So I don't think it's worth doing this only for rotational disks and
Jan's original patch makes sense.

Logan
Carlos Carvalho April 24, 2023, 8:24 p.m. UTC | #9
Jan Kara (jack@suse.cz) wrote on Mon, Apr 17, 2023 at 02:15:37PM -03:
> Commit 7e55c60acfbb ("md/raid5: Pivot raid5_make_request()") changed the
> order in which requests for underlying disks are created.

In which version was this first applied?

We've observed a large drop in disk performance since 4.* to the point that
6.1.* is almost unusable for some tasks. For example, we have 2 backup
machines, one using raid6/ext4 and another using zfs. The backup of a third
machine with a filesystem with ~25M inodes takes 6x-8x longer on the one using
raid6/ext4 than on the one using zfs... This is during the rsync phase.
Afterwards it removes old trees and the rm with raid6 takes eons even though
the disks are not at all busy (as shown by sar). Running several rm in parallel
speeds things up a lot, showing the problem is not in the disks.
Song Liu April 24, 2023, 10:30 p.m. UTC | #10
On Mon, Apr 24, 2023 at 8:41 AM Logan Gunthorpe <logang@deltatee.com> wrote:
>
>
>
> On 2023-04-24 00:45, Christoph Hellwig wrote:
> > On Thu, Apr 20, 2023 at 02:10:02PM -0600, Logan Gunthorpe wrote:
> >>> I am hoping to make raid5_make_request() a little faster for non-rotational
> >>> devices. We may not easily observe a difference in performance, but things
> >>> add up. Does this make sense?
> >>
> >> I guess. But without a performance test that shows that it makes an
> >> improvement, I'm hesitant about that. It could also be that it helps a
> >> tiny bit for non-rotational disks, but we just don't know.
> >>
> >> Unfortunately, I don't have the time right now to do these performance
> >> tests.
> >
> > FYI, SSDs in general do prefer sequential write streams.  For most you
> > won't see a different in write performance itself, but it will help with
> > reducing GC overhead later on.

Yeah, this makes sense.

>
> Thanks. Yes, my colleague was able to run performance testing on this
> patch and didn't find any degradation with Jan's optimization turned on.
> So I don't think it's worth doing this only for rotational disks and
> Jan's original patch makes sense.

I will ship Jan's original patch.

Thanks,
Song
Song Liu April 24, 2023, 10:36 p.m. UTC | #11
On Mon, Apr 24, 2023 at 1:25 PM Carlos Carvalho <carlos@fisica.ufpr.br> wrote:
>
> Jan Kara (jack@suse.cz) wrote on Mon, Apr 17, 2023 at 02:15:37PM -03:
> > Commit 7e55c60acfbb ("md/raid5: Pivot raid5_make_request()") changed the
> > order in which requests for underlying disks are created.
>
> In which version was this first applied?
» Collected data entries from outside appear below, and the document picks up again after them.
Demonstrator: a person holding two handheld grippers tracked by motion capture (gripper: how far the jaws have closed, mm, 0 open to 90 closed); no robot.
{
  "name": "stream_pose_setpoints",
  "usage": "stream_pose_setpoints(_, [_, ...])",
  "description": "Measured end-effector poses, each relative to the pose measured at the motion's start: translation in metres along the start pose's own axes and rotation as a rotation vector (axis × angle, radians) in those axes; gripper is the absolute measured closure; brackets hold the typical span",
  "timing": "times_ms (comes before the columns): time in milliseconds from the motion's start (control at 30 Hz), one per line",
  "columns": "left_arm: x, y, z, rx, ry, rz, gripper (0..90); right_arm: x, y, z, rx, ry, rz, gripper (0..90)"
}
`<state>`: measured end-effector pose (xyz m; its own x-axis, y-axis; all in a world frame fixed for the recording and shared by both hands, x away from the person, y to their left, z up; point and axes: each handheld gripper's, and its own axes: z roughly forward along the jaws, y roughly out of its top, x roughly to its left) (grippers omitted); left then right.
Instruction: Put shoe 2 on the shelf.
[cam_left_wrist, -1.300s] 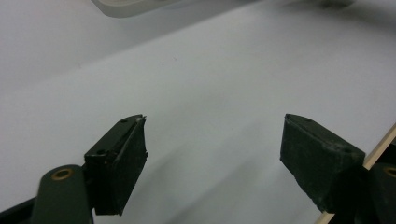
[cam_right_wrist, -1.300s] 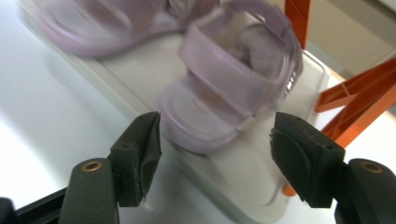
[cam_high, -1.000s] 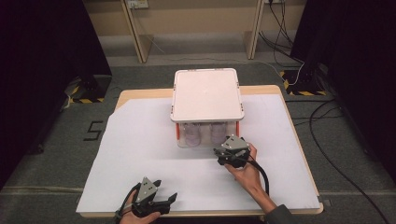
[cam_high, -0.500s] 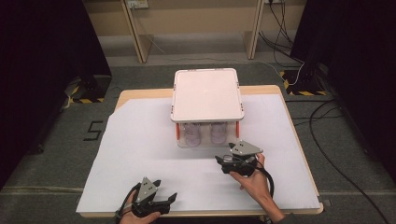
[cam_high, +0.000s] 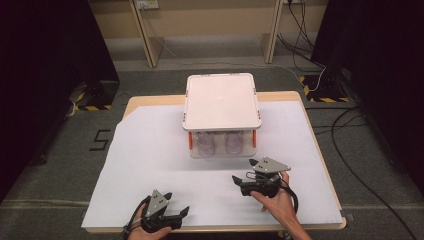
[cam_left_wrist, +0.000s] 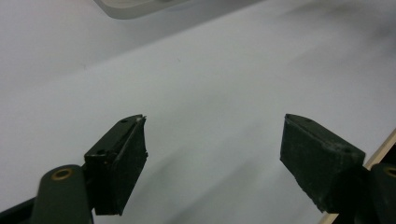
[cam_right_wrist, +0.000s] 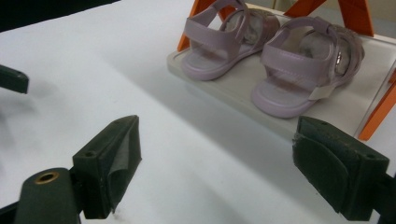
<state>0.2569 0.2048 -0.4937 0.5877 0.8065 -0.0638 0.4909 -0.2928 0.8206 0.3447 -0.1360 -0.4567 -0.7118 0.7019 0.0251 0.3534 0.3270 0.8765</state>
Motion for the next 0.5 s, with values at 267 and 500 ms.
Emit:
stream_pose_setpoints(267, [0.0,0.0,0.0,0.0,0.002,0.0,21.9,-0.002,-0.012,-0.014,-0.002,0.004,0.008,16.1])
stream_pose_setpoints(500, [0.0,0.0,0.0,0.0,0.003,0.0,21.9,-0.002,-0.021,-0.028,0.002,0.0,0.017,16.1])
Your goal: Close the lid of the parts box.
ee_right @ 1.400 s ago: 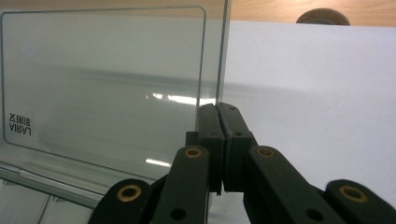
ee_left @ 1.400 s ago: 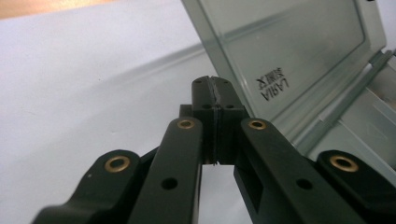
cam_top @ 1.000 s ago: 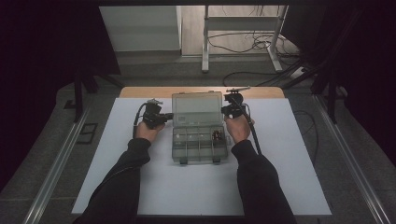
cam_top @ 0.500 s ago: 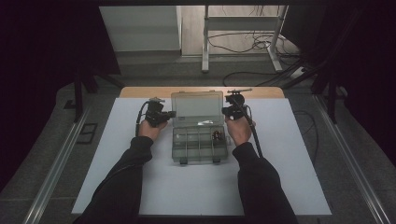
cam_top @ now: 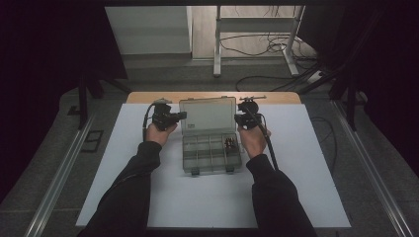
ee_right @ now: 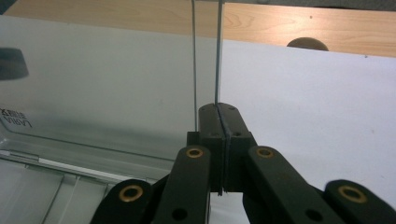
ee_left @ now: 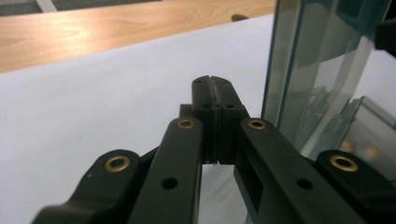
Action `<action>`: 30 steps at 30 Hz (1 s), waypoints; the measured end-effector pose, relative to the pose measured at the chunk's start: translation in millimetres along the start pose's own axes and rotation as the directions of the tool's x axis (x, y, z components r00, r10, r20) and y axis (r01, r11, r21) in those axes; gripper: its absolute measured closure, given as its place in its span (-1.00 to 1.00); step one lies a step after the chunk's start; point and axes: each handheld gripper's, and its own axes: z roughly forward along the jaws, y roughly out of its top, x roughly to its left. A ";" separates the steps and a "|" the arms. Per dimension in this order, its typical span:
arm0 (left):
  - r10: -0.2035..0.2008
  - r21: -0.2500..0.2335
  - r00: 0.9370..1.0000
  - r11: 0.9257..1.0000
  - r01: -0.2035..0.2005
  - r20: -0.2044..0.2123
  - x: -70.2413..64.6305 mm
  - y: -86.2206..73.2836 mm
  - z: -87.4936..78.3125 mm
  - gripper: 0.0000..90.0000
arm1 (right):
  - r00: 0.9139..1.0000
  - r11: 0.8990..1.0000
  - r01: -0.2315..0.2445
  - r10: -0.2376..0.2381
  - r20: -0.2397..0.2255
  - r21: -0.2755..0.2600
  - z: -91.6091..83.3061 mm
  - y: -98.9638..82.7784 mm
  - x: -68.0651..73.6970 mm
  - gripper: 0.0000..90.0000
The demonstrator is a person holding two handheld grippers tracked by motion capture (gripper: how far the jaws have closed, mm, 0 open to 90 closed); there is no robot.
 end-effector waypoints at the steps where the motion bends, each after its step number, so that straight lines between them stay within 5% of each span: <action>1: -0.003 -0.003 1.000 1.000 0.003 0.002 -1.2 0.6 -1.2 0.98 | 1.000 1.000 0.001 -0.001 0.000 -0.002 -0.9 -0.5 0.2 0.98; 21: 0.093 -0.008 0.996 0.996 -0.093 0.012 -22.8 3.0 -26.9 0.98 | 0.999 0.999 0.040 -0.040 -0.033 -0.021 -19.8 -11.0 1.7 0.96; 30: 0.097 -0.009 0.995 0.995 -0.097 0.031 -31.5 1.8 -36.1 0.98 | 0.996 0.998 0.065 -0.064 -0.060 0.003 -27.2 -13.9 0.0 0.93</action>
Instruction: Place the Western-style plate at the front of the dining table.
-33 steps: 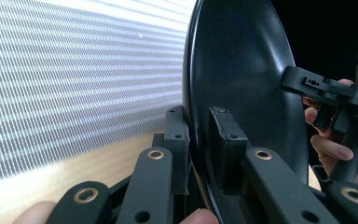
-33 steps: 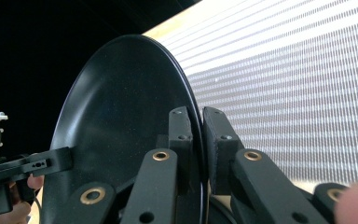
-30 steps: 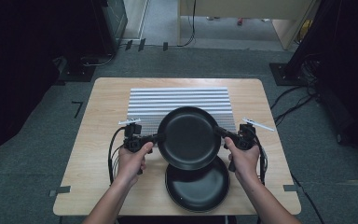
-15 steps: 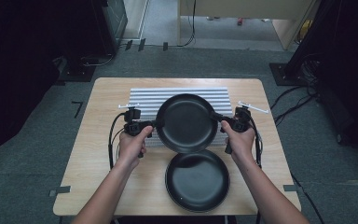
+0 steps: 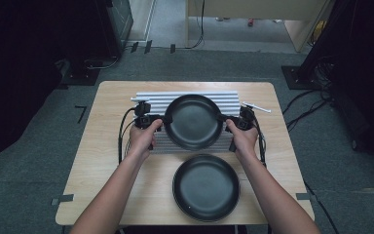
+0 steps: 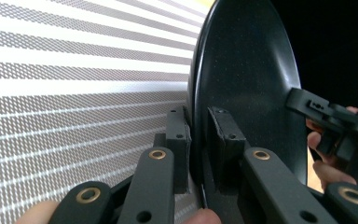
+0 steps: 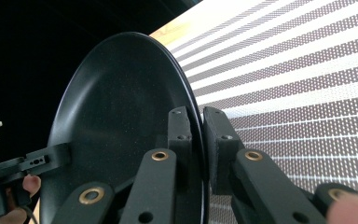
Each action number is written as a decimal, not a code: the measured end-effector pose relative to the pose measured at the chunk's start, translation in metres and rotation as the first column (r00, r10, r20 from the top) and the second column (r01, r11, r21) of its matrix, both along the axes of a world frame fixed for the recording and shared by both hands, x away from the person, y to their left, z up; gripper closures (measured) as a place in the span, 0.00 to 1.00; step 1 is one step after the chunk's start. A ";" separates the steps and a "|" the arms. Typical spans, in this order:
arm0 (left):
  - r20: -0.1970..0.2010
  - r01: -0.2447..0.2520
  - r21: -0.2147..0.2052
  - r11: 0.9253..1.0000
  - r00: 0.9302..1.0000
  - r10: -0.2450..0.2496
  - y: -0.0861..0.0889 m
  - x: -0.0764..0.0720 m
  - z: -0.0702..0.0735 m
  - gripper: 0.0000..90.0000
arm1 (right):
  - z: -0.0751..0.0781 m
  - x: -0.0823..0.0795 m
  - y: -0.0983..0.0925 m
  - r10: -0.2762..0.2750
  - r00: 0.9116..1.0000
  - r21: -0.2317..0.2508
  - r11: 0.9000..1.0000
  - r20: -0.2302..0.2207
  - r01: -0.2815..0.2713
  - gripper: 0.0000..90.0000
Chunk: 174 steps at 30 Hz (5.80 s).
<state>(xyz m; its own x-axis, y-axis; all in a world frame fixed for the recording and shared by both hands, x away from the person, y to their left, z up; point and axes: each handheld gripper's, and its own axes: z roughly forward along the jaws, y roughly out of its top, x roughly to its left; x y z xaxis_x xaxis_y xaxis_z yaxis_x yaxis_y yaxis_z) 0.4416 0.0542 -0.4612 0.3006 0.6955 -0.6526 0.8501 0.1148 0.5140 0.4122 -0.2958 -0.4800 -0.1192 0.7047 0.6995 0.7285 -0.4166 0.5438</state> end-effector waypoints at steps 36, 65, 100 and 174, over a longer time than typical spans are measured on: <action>-0.165 -0.084 0.027 0.996 0.982 0.087 0.008 0.069 -0.038 0.88 | -0.045 0.022 0.023 -0.101 0.990 0.025 0.994 -0.099 0.104 0.93; 0.087 -0.180 0.098 0.979 0.981 0.172 0.015 0.056 -0.006 0.51 | -0.016 0.008 0.015 -0.092 0.995 -0.089 0.992 0.033 0.094 0.69; 0.432 -0.120 0.264 0.957 0.902 -0.006 0.025 -0.075 0.036 0.11 | 0.015 -0.093 -0.034 0.027 0.995 -0.236 0.972 0.093 -0.005 0.33; 0.319 -0.265 0.497 0.826 0.941 0.110 0.144 -0.221 -0.057 0.10 | -0.045 -0.222 -0.111 0.005 0.997 -0.673 0.738 0.074 0.046 0.17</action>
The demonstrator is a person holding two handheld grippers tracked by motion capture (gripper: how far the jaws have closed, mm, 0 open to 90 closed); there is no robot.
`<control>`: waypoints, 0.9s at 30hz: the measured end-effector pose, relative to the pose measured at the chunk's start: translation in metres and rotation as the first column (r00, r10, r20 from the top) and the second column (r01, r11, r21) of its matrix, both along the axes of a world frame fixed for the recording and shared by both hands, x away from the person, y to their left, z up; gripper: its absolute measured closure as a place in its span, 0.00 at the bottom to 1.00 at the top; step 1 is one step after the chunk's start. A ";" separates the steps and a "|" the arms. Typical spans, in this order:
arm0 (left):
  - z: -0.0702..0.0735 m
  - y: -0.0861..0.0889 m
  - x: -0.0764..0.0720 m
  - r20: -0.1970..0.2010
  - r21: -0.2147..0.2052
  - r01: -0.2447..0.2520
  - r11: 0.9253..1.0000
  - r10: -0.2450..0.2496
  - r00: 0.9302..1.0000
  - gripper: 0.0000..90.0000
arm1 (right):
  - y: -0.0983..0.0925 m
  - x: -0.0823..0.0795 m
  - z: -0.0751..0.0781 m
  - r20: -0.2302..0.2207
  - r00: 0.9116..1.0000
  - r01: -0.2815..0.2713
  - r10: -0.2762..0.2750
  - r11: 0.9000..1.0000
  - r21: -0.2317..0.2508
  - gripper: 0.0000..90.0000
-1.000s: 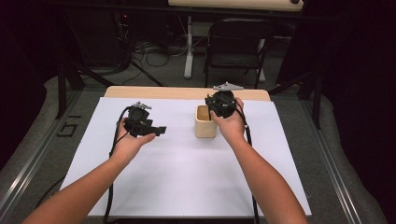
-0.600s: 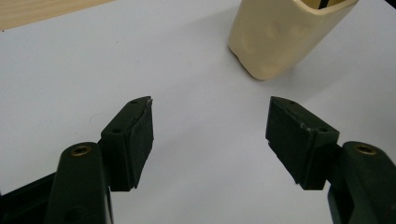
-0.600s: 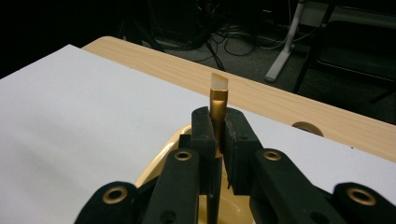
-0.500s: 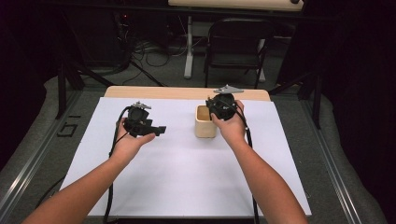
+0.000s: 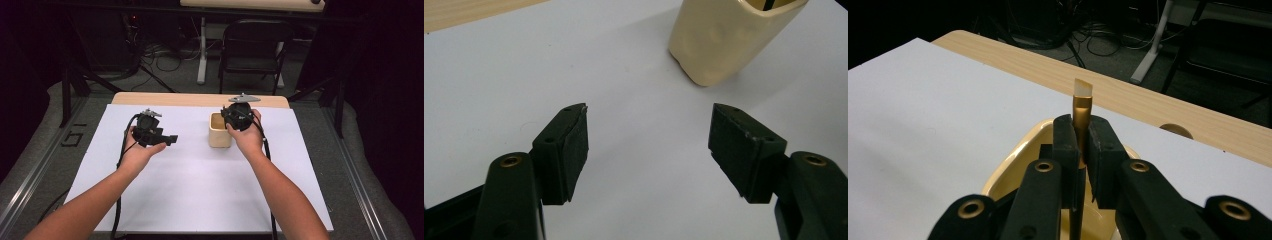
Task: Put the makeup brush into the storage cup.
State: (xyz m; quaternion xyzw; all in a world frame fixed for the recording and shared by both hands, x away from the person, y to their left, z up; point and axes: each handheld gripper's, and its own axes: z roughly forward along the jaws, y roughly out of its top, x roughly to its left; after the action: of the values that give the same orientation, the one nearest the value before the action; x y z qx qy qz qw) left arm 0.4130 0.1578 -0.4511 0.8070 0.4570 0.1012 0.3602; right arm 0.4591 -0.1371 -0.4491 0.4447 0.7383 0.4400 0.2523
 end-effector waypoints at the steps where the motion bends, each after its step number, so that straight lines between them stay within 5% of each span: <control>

7e55c60acfbb ("md/raid5: Pivot raid5_make_request()") is in 6.0+ kernels.

>
> We've observed a large drop in disk performance since 4.* to the point that
> 6.1.* is almost unusable for some tasks. For example, we have 2 backup
> machines, one using raid6/ext4 and another using zfs. The backup of a third
> machine with a filesystem with ~25M inodes takes 6x-8x longer on the one using
> raid6/ext4 than on the one using zfs... This is during the rsync phase.
> Afterwards it removes old trees and the rm with raid6 takes eons even though
> the disks are not at all busy (as shown by sar). Running several rm in parallel
> speeds things up a lot, showing the problem is not in the disks.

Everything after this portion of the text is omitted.